[plt-scheme] Writing aho-corasick recognizer in mzscheme: newbie profiling help?
Hi everyone,
I've been trying to write a nice Aho-Corasick automaton builder for fun,
in pure mzscheme. For people who are interested, I'm putting my work here
temporarily:
http://hkn.eecs.berkeley.edu/~dyoo/tmp/ahocorasick.tar.gz
For the most part, I'm happy with it, if not for the fact that the
construction is much slower than I expected. Concretely, an automaton
construction that takes about ten seconds in one of my equivalent C
libraries takes about a minute in my mzscheme implementation, so I must be
screwing up badly somewhere. *grin*
(I'm comparing against a Python/C implementation I had worked on
previously at: http://hkn.eecs.berkeley.edu/~dyoo/python/ahocorasick/)
Anyway, I do see that the algorithm scales linearly as I send it more
terms, as expected, so the contruction itself is fine as far as big-O is
concerned. But there's a honking huge time constant that I'm trying to
hunt.
Is a factor of six versus C code something that other people have seen?
If so, I'll should probably stop hunting, and just live with it. But if I
have a good chance to cut that margin down, I'd love to, just to get a
better experience in performance tuning a mzscheme program.
I have run errortrace.ss's profiler to figure out what's going on, and I
see the following:
#################################################################
dyoo$ mzscheme -r test-with-profiling.ss
[omitting most of the head of the output...]

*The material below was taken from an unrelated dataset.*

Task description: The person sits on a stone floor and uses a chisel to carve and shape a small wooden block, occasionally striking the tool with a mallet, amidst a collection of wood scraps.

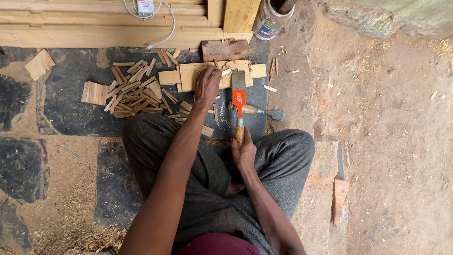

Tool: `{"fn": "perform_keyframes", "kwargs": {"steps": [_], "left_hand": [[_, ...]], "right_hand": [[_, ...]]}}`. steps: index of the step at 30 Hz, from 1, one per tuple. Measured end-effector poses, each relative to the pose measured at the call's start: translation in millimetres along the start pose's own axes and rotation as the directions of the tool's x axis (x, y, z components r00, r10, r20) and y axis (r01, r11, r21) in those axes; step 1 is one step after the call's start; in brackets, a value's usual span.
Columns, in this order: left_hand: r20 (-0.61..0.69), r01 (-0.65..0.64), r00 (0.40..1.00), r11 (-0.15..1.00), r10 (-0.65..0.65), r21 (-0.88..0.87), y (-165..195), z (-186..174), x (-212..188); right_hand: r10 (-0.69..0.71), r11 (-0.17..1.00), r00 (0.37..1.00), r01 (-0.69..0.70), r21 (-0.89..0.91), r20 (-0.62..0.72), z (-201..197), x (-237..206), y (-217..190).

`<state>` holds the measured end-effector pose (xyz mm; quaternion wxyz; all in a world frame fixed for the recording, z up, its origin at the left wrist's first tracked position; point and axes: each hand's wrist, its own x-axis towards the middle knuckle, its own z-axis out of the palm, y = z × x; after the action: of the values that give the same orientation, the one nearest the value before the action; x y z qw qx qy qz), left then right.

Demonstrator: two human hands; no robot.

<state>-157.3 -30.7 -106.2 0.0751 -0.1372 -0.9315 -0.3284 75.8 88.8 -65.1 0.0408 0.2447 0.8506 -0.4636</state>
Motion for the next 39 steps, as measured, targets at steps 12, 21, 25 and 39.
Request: {"fn": "perform_keyframes", "kwargs": {"steps": [12, 21, 25, 39], "left_hand": [[-0.057, 0.006, 0.998, 0.996, -0.011, -0.090, -13.2, 9.7, 4.5], [-0.044, -0.005, 0.999, 0.995, 0.001, -0.097, -11.0, 5.9, 7.1], [-0.020, -0.019, 1.000, 1.000, 0.019, -0.006, -14.4, 13.6, 8.3], [-0.021, -0.196, 0.978, 0.954, 0.206, 0.228, -14.2, 17.1, 4.4]], "right_hand": [[0.093, 0.996, 0.995, -0.093, -0.013, 0.047, -8.1, -4.0, 0.7], [-0.009, 0.999, 1.000, 0.008, 0.040, 0.010, -24.7, -16.0, -3.6], [0.168, 0.967, 0.983, -0.179, 0.183, 0.074, -30.2, -17.9, -15.9], [0.150, 0.918, 0.989, -0.142, 0.370, 0.009, -30.2, -10.4, -20.6]]}}
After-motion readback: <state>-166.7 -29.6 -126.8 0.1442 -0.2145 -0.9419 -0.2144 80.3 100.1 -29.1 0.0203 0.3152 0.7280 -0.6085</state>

========================================================
time = 2138 : no. = 18095 : loop in
#<syntax:/Users/dyoo/work/aztec/scratch/plt/ahocorasick/ahocorasick.ss:100:6>
=========================================================
time = 3192 : no. = 97406 : #f in #<syntax>
=========================================================
time = 4372 : no. = 50762 : loop in
#<syntax:/Users/dyoo/work/aztec/scratch/plt/ahocorasick/state.ss:111:4>
=========================================================
time = 4727 : no. = 5001 : #f in #<syntax>
=========================================================
time = 5035 : no. = 5002 : loop in
#<syntax:/Users/dyoo/work/aztec/scratch/plt/ahocorasick/test-with-profiling.ss:13:6>
=========================================================
time = 8608 : no. = 16779 : loop in
#<syntax:/Users/dyoo/work/aztec/scratch/plt/ahocorasick/state.ss:124:4>
=========================================================
time = 8701 : no. = 1 : prepare in
#<syntax:/Users/dyoo/work/aztec/scratch/plt/ahocorasick/ahocorasick.ss:79:2>
=========================================================
time = 13776 : no. = 1 : #f in
#<syntax:/Users/dyoo/work/aztec/scratch/plt/ahocorasick/test-with-profiling.ss:12:4>
Total samples: 58437
#################################################################
Much of this makes sense to me --- it's mostly graph construction and
access --- but I'm also trying to puzzle out what lines like:
time = 4727 : no. = 5001 : #f in #<syntax>
mean.
Any suggestions would be greatly welcome. Thanks!